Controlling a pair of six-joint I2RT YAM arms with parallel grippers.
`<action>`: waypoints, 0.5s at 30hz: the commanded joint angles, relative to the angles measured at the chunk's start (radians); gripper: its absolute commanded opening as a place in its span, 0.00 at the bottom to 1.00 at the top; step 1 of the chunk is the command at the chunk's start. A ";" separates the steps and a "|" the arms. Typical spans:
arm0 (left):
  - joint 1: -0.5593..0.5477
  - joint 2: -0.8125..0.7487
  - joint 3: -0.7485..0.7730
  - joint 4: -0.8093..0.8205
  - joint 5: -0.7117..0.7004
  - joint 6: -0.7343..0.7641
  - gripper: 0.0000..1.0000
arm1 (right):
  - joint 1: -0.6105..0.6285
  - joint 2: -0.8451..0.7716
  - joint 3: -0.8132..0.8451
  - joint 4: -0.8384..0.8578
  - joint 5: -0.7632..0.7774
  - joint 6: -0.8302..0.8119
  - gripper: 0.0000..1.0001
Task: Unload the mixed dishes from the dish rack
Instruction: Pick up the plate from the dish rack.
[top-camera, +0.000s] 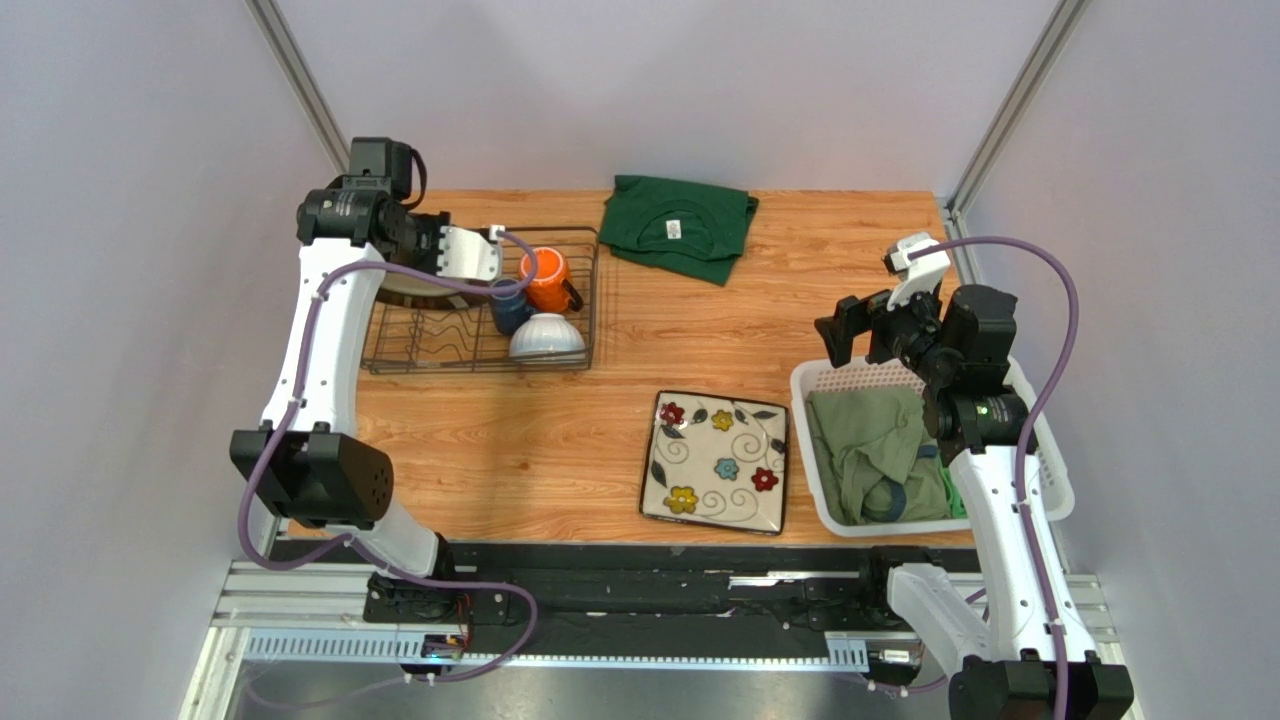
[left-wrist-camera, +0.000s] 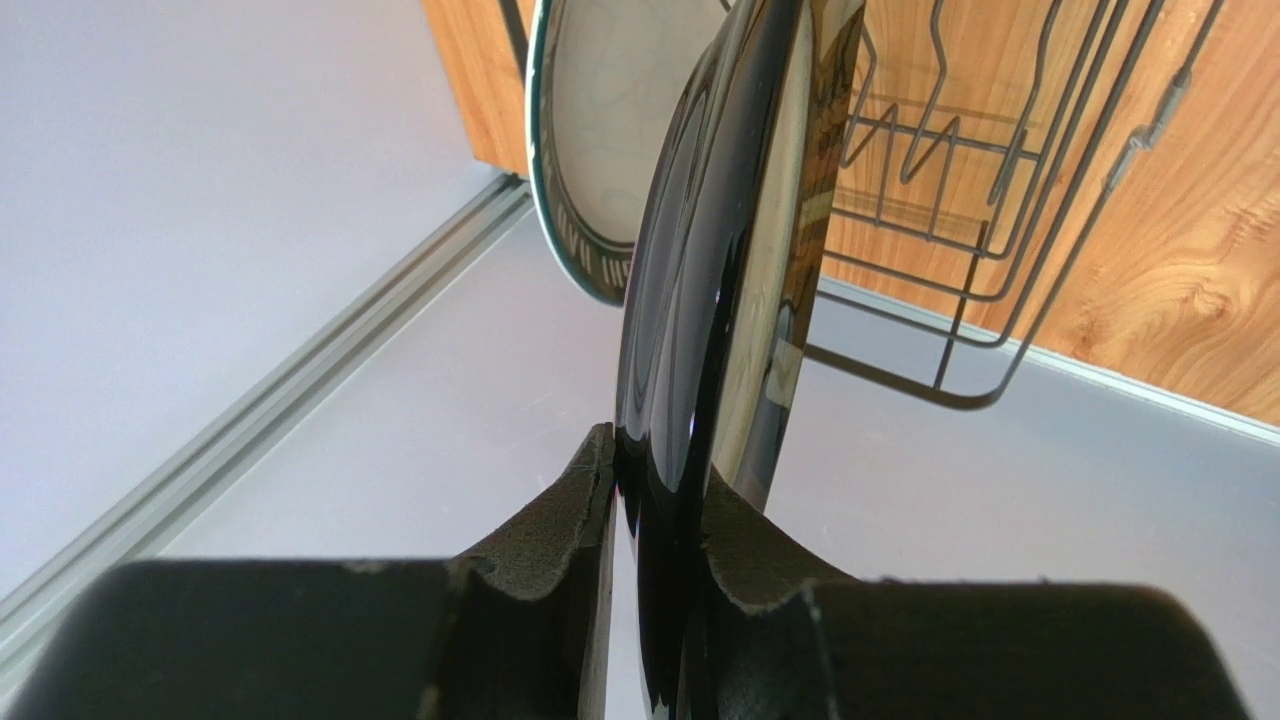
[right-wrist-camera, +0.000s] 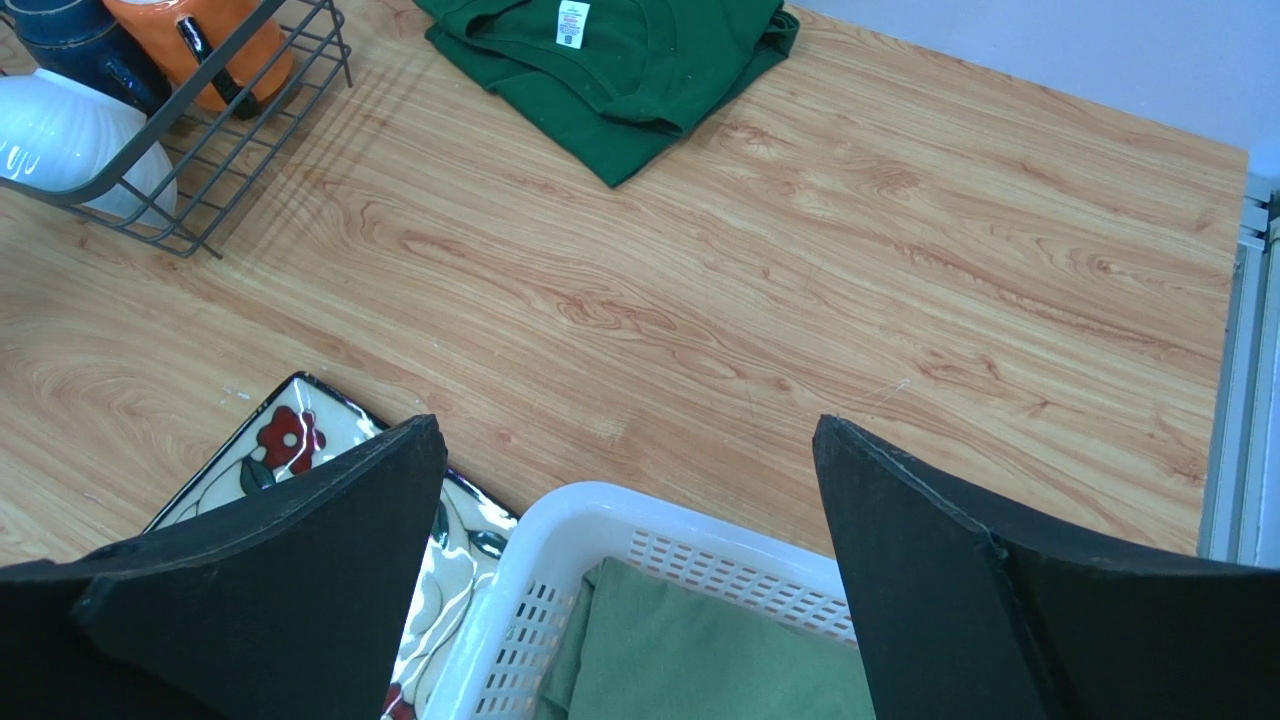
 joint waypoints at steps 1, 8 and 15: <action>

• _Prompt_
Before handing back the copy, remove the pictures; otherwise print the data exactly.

• _Reply to the exercise_
Controlling a pair of six-joint I2RT YAM arms with parallel grippers.
`<action>`: waypoints, 0.5s at 30hz: the commanded joint angles, relative to the angles measured at the chunk's start (radians); gripper: its absolute commanded opening as a place in its span, 0.00 at the bottom to 1.00 at the top; step 1 of the chunk is the command at the chunk's start. A ";" separates the steps and a "|" the arms. Typical spans:
arm0 (left):
  - joint 1: -0.5593..0.5477
  - joint 2: -0.8125..0.7487
  - joint 3: -0.7485..0.7730
  - joint 4: -0.8093..0.8205
  - joint 5: -0.7117..0.7004
  - joint 6: -0.7343..0.7641
  - gripper: 0.0000..1.0000
arm1 (right):
  - joint 1: -0.6105..0.6285
  - joint 2: -0.8451..0.7716
  - joint 3: -0.8132..0.8451
  - joint 4: -0.8384..0.8578
  - joint 5: -0.7632..0.7774
  - joint 6: -0.8302..0.8119
  - gripper: 0.0000..1.0001
Task: Unload the mixed dishes from the dish rack
Instruction: Pick up the plate from the dish rack.
[top-camera, +0.000s] 
[left-wrist-camera, +0.000s] 
[right-wrist-camera, +0.000s] 
 joint waypoints at steps 1, 8 and 15: <action>

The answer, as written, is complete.